As Barney Cole put down the landline receiver, Hendricks asked, ‘What are you up to, Barney?’
Cole stood up, took his overcoat from the back of his chair and slipped it on.
‘I’ve been doing a bit of background digging for Eve.’ He looked at James Peace’s birth certificate on screen on Ancestry UK and saw his mother’s name, Amanda Peace. He looked at his father’s name, Antonio Agua. On a registrar-headed letter-headed paper attached to the birth certificate was a note: Father, Mexican national, merchant seaman. ‘Now she’s asked me to go on a message with Carol White.’
‘A message with Carol?’
‘She’s meeting me at the front in five, says she’ll explain. What about you, Bill?’
‘Thinking the unthinkable and fathoming the unfathomable.’

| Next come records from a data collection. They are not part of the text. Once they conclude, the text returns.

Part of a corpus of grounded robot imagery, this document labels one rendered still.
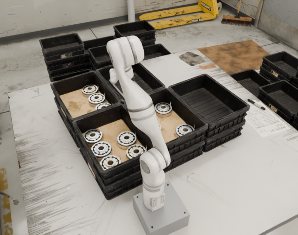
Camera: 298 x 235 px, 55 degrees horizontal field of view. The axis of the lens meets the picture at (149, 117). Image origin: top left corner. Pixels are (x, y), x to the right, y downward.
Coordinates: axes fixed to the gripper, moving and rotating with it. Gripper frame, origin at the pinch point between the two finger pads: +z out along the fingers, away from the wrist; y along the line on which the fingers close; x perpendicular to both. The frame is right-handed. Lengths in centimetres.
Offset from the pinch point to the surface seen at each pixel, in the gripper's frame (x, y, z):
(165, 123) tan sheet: -16.2, -5.8, 22.5
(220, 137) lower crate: -45, -17, 30
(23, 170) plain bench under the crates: 64, -20, 22
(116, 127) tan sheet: 11.5, -5.1, 18.8
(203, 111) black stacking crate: -40.1, 0.8, 27.0
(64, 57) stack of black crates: 64, 132, 71
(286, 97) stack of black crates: -132, 50, 95
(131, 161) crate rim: 4.4, -36.6, 4.0
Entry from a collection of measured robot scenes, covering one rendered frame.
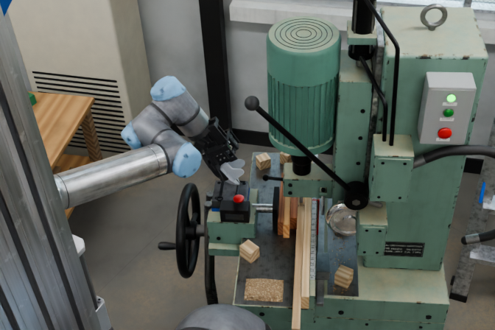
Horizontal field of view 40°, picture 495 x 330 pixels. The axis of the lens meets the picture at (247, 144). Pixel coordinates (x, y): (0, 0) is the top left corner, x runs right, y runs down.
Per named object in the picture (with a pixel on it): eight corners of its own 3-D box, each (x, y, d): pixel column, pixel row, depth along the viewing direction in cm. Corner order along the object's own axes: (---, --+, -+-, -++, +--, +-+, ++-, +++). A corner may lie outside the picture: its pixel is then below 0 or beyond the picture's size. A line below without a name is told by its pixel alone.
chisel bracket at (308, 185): (283, 183, 194) (283, 161, 188) (333, 185, 192) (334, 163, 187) (283, 202, 188) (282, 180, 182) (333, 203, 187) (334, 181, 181)
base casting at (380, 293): (253, 202, 227) (252, 183, 221) (427, 209, 221) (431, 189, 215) (240, 314, 193) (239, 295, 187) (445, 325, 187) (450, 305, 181)
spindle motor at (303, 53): (270, 114, 184) (268, 13, 164) (335, 116, 183) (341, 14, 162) (266, 157, 171) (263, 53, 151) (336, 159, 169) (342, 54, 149)
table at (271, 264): (225, 163, 223) (223, 150, 219) (317, 166, 220) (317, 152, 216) (197, 317, 177) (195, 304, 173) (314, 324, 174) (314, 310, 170)
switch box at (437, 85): (416, 127, 158) (425, 71, 147) (460, 129, 157) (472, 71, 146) (419, 144, 153) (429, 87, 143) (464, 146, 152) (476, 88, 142)
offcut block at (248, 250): (259, 256, 184) (259, 247, 182) (250, 264, 182) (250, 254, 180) (248, 248, 187) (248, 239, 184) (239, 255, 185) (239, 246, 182)
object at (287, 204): (286, 181, 207) (286, 168, 203) (292, 181, 206) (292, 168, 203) (283, 238, 189) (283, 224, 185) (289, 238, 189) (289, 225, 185)
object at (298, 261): (299, 181, 206) (299, 171, 204) (306, 181, 206) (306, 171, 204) (291, 338, 164) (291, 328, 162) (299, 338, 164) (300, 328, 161)
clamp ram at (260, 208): (254, 207, 198) (253, 185, 192) (279, 208, 197) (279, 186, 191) (251, 230, 191) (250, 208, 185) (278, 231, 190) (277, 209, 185)
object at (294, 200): (292, 190, 203) (292, 179, 200) (298, 190, 203) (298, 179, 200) (289, 229, 191) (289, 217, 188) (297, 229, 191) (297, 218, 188)
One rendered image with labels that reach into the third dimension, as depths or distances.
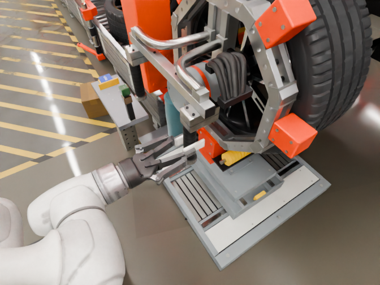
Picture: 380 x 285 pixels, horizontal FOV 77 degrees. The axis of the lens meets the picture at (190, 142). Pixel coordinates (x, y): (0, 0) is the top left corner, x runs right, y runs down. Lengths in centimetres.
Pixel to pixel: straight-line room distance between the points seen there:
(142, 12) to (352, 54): 76
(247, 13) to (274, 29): 9
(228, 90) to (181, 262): 102
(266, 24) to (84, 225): 56
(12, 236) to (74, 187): 44
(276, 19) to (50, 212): 62
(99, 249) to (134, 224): 100
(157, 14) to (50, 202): 84
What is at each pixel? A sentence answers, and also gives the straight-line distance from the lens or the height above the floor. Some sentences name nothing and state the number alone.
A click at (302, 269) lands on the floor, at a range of 149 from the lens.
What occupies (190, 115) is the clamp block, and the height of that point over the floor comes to 95.
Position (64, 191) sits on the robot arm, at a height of 88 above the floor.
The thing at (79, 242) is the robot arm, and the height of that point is 93.
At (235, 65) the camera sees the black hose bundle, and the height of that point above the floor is 104.
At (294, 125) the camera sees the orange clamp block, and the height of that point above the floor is 88.
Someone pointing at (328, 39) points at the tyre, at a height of 106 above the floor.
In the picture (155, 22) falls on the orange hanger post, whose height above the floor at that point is 88.
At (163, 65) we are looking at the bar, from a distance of 68.
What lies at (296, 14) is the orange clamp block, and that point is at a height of 114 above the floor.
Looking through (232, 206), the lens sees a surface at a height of 15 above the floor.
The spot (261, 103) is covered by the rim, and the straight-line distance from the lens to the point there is 86.
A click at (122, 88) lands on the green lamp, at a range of 115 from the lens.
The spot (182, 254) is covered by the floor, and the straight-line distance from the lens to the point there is 139.
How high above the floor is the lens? 135
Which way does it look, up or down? 51 degrees down
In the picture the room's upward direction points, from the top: straight up
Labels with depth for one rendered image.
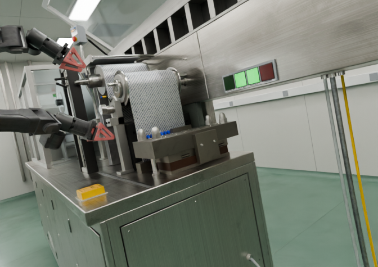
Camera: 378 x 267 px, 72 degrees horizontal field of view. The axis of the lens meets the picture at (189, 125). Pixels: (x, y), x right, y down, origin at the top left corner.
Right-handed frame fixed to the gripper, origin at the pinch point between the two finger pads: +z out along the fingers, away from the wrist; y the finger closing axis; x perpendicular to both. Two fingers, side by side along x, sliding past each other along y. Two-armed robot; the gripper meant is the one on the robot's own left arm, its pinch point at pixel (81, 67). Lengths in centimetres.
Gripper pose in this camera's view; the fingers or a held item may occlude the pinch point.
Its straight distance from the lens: 110.8
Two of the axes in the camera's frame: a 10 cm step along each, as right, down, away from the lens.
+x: 3.7, -8.7, 3.3
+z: 7.3, 4.9, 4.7
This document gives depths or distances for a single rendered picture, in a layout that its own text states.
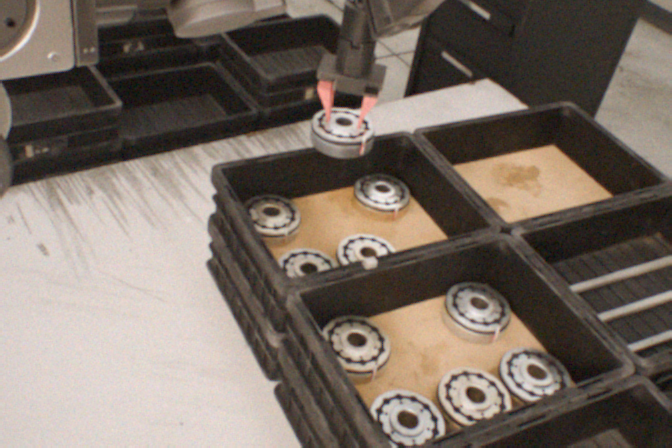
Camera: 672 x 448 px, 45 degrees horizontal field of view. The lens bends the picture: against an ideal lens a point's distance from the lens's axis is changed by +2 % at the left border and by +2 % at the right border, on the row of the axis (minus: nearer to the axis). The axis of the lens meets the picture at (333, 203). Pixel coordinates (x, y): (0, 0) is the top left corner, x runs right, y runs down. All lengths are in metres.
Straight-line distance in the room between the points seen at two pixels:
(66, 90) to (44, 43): 1.70
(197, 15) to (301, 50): 1.96
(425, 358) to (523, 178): 0.55
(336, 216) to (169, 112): 1.13
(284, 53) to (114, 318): 1.41
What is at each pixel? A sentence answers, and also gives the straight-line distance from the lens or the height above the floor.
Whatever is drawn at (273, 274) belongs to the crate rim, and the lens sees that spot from 1.14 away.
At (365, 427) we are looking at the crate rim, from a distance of 0.99.
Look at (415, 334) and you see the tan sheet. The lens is 1.23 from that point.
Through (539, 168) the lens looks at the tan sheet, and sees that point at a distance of 1.68.
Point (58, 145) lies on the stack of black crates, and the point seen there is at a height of 0.51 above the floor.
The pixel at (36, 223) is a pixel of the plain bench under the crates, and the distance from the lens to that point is 1.56.
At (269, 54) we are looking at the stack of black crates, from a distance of 2.57.
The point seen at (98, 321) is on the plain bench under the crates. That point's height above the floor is 0.70.
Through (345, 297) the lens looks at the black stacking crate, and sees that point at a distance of 1.17.
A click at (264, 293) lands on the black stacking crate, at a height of 0.85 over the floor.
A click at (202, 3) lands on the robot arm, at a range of 0.67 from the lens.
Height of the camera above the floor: 1.72
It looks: 38 degrees down
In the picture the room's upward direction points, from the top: 11 degrees clockwise
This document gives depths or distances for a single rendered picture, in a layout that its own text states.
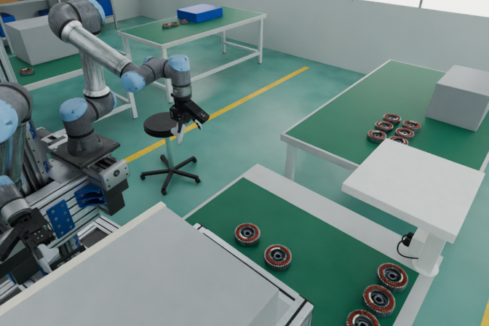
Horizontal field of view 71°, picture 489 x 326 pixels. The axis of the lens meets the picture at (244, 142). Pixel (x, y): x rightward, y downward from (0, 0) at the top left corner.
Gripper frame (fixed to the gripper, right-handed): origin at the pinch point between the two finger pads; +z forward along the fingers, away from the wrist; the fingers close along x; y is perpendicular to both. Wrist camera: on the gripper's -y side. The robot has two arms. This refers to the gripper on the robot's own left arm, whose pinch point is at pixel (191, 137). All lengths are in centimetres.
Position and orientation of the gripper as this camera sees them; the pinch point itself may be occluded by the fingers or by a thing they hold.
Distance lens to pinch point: 150.9
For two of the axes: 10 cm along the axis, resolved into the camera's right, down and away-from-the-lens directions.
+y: -8.4, -2.9, 4.6
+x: -5.4, 4.6, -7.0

‘Business as usual then?’ Cole laughed. ‘This bloke I’m looking up for Eve, Jimmy Peace, his father was Mexican, a sailor. Isn’t that a weird coincidence given all the links to Mexico in the Vindici case and the shit we’re wading through now?’
‘Barney, I don’t believe in coincidence. Do you?’
‘No I don’t. But maybe that’s another coincidence.’
‘Business as usual,’ replied Hendricks as he moved on to Google, clicked Images and, from the battery of squares and rectangles that filled his screen, his attention was arrested by a Roman sculpture, a white marble figure of a sleeping woman, face down on a rippled sheet, her breasts and the front of her body concealed. Her immaculate hair was curled and her face
was serene and beautiful.
He started at the top of her head, followed the curve of her back to her rounded buttocks and the folds of the sheet that covered her lower calves. Hendricks could feel the love of the sculptor for his work, the expertise and fine attention to detail.
Clicking on the image, he saw it in a larger form alongside a collection of related pictures including a shot of the same sculpture from the other side, with the detail of the hair on the back of her head visible and her face largely obscured.
The landline phone on Cole’s desk rang but to Hendricks’s ears it sounded as though it was ringing on a different floor.
Viewing the same object from two different angles, Hendricks had the clearest sense of its ambiguity. From one point of view the statue was male but from another female.
The ringing stopped and he heard Cole introduce himself to the caller.
He came out of Google Images and, returning to Lucien Burns’s medical notes, felt the breaking light of understanding and, with this, compassion. He picked up his phone to put a call through to Clay.
‘Shit, oh shit, no, no,’ said Cole.
Hendricks paused at the growing dismay in Cole’s eyes.
‘OK. OK. I’ll pass it on. Thanks for letting me know,’ said Cole.
Cold air from the fan sliced through the humid dark. Hendricks, his hand growing clammy on his mobile phone, felt a dark premonition and sickness spread through his centre.
Cole placed the receiver down and stared into space. ‘They found his car parked on Otterspool Prom.’
Silence beneath the chopping blades of the fan.
‘Bob Rimmer threw himself into the river,’ said Cole.
98
11.31 pm
At 143 Primrose Road, Cole rang the bell of Carol White’s mother-in-law’s front door for the third time. He glanced over his shoulder at Carol as she sat staring straight ahead in the passenger seat of his car. As they’d pulled up outside the house, Carol had said, ‘Can you do this on your own, Barney?’